=== Instructions to follow ===
Up to and including the line with "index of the", copy the records below exactly from their first line.

=== Extracted data ===
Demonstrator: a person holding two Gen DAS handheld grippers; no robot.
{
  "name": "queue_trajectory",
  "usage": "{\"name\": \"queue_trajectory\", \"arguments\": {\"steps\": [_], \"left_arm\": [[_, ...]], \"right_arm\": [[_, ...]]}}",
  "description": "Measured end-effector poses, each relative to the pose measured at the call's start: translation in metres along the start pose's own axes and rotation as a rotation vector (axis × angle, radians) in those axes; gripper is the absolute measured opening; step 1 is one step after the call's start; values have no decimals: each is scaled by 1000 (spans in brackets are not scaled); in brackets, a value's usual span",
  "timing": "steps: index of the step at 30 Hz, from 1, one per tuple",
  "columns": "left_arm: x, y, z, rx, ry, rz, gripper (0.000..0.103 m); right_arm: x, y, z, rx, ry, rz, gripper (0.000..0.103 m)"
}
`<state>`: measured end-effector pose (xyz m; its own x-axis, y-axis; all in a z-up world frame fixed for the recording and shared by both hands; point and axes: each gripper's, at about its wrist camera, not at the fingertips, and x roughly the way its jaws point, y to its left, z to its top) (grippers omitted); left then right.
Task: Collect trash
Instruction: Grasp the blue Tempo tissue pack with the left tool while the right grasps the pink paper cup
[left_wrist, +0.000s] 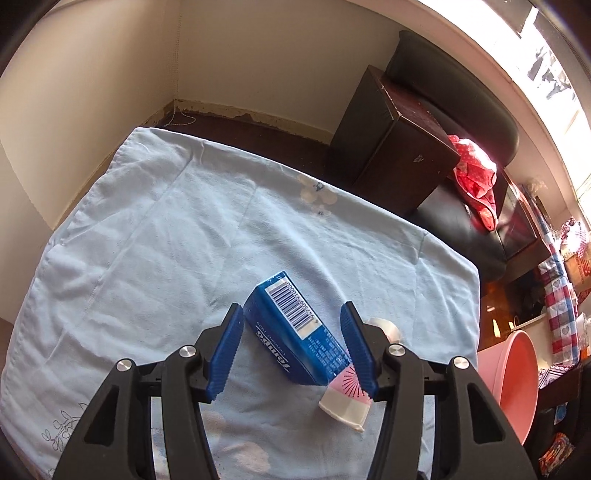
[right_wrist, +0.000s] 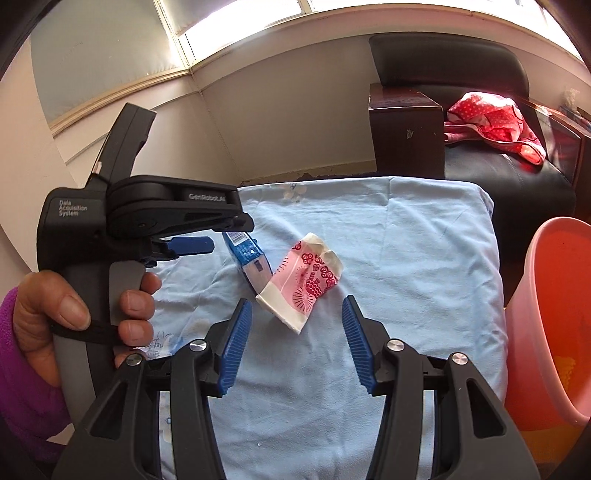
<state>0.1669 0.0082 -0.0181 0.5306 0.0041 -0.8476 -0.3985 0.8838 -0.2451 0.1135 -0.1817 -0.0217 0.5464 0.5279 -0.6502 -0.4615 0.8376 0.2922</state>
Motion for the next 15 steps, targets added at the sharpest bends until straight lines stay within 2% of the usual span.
{"name": "queue_trajectory", "arguments": {"steps": [5,10,12,15], "left_arm": [[14,-5,2,-1,60,64,54],[10,3,-4,37,39,55,52],[8,6,-6,56,46,38,40],[5,10,-8,91,45,10,37]], "right_arm": [[16,9,3,-18,24,29,51],[28,15,7,-17,36,41,51],[32,16,10,-6,44,42,51],[39,19,13,-1,56,54,51]]}}
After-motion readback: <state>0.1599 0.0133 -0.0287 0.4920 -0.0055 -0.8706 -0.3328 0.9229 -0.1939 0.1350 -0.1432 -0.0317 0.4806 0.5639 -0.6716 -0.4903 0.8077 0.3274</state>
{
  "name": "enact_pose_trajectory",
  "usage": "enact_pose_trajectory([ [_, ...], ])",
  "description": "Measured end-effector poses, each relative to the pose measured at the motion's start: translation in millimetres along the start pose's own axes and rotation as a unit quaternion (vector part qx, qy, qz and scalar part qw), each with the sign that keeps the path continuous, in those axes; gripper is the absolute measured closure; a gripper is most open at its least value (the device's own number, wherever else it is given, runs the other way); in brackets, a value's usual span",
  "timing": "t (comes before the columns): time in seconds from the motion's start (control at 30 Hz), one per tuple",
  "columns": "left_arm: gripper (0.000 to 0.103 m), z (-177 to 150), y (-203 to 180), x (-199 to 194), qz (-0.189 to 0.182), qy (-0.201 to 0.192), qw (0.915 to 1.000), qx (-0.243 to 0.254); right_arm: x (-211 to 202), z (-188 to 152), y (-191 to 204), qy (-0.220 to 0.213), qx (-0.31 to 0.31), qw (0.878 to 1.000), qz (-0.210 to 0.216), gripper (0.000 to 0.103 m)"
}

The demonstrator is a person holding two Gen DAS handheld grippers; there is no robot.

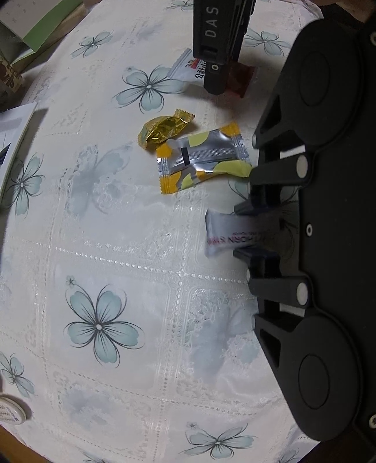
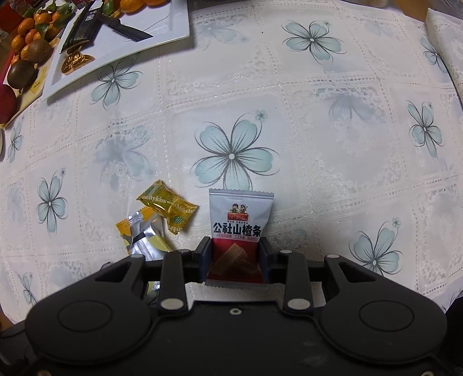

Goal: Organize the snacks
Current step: 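Close left tool on white hawthorn strip while right tool grips red hawthorn pack, then carry both held snacks back over the gold tray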

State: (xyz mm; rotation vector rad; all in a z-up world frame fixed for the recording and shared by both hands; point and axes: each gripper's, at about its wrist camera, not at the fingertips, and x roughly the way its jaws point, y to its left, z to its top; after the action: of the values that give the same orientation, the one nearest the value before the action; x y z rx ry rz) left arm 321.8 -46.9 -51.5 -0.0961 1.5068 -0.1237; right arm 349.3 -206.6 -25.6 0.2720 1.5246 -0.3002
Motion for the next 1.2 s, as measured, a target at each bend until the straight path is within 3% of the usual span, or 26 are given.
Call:
enact_pose_trajectory([
  [0.27, 0.076, -2.5, -5.1, -5.7, 0.004, -0.016, 0.9997, 0.018, -10.0, -2.6, -13.7, -0.011, -0.001, 1.0, 0.002, 0.069],
  [0.5, 0.076, -32.8, -4.8, -36.4, 0.002, -0.056, 0.9982, 0.023, -28.8, -21.7, -35.4, -0.034, 0.006, 0.999, 0.009, 0.069],
  [0.63, 0.076, -65.7, -7.8, -53.9, 0.013, -0.088, 0.9957, 0.028, -48.4, -55.5, -49.8, -0.069, 0.007, 0.997, 0.016, 0.069],
  [0.7, 0.076, -85.8, -8.1, -59.8, 0.012, -0.089, 0.9955, 0.03, -59.1, -77.1, -54.8, -0.092, 0.008, 0.996, 0.012, 0.069],
  [0.8, 0.076, -113.1, -10.8, -64.7, 0.016, -0.088, 0.9953, 0.036, -74.3, -113.5, -65.0, -0.107, 0.009, 0.994, 0.038, 0.069],
  [0.93, 0.076, -150.6, -13.6, -71.6, 0.04, -0.09, 0.9938, 0.05, -85.5, -162.7, -79.1, -0.103, 0.017, 0.991, 0.081, 0.068],
  [1.2, 0.076, -204.3, -13.2, -79.7, 0.033, -0.08, 0.9952, 0.045, -88.9, -238.9, -96.0, -0.069, 0.03, 0.991, 0.115, 0.068],
])
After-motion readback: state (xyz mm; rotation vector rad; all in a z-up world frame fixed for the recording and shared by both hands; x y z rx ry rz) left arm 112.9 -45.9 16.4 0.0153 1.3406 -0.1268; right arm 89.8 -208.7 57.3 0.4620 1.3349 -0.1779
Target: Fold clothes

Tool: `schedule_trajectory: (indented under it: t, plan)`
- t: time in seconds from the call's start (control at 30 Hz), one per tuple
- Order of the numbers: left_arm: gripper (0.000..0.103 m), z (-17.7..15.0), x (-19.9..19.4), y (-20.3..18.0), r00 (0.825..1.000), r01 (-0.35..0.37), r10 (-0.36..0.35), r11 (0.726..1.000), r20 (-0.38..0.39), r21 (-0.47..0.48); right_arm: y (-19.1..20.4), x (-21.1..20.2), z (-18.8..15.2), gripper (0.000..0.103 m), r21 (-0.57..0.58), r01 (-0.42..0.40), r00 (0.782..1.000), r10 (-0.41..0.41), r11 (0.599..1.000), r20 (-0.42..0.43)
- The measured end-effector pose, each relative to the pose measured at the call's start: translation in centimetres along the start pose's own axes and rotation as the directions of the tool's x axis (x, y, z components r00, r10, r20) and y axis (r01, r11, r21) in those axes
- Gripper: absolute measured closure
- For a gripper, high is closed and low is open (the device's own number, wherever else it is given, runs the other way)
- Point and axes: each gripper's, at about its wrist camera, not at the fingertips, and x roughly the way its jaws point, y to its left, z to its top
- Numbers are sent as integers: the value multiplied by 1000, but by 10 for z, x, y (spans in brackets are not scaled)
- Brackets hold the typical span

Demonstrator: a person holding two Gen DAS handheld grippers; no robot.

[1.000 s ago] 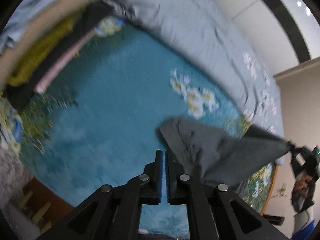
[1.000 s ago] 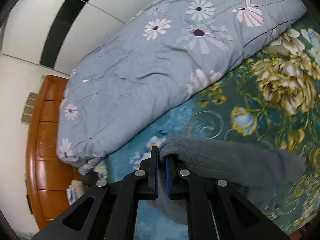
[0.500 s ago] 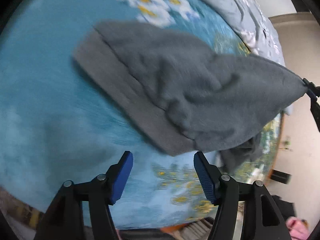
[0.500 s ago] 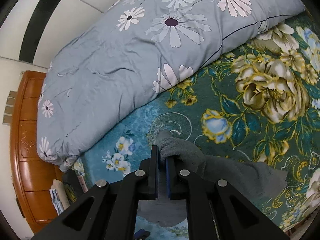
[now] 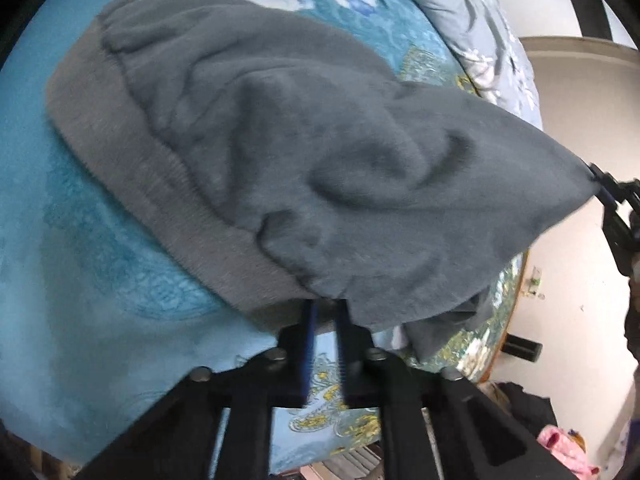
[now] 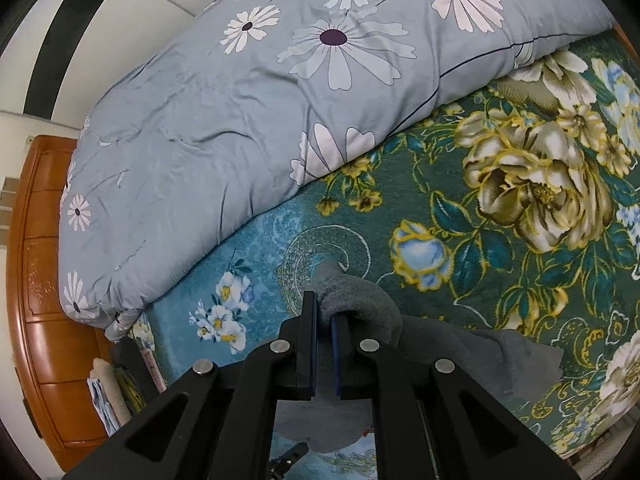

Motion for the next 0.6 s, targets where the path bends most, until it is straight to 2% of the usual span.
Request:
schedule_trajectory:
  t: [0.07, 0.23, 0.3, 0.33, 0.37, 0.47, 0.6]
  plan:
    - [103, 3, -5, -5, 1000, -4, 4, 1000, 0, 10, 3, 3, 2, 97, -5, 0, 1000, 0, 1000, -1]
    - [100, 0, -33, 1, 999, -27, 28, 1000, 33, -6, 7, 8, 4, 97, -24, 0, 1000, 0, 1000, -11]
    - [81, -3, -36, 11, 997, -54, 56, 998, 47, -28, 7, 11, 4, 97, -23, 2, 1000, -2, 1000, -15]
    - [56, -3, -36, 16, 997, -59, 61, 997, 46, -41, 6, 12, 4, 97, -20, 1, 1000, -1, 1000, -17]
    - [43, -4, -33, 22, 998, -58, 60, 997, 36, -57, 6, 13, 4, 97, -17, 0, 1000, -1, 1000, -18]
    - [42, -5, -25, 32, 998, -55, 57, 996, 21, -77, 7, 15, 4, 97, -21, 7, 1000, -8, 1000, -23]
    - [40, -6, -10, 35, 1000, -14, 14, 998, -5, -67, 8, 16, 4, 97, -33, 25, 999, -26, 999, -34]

=== Problem solution ===
Demonstrator: a person holding two Gen DAS handheld grippers; no robot.
{
  "name": "queue_trajectory",
  "usage": "{\"name\": \"queue_trajectory\", \"arguments\": {\"steps\": [_], \"left_arm\": [[_, ...]], \"right_arm\": [[_, ...]]}}",
  "description": "Measured end-effector poses, each relative to the pose measured at the call's start: translation in metres along the start pose's own axes and rotation as a rotation vector (axis × angle, radians) in those axes; gripper is the absolute measured opening; step 1 is one step after the call's start; values have no decimals: each is scaled by 1000 (spans in brackets are not scaled); in brackets, a value's usual span",
  "timing": "steps: index of the step at 30 Hz, from 1, one per tuple",

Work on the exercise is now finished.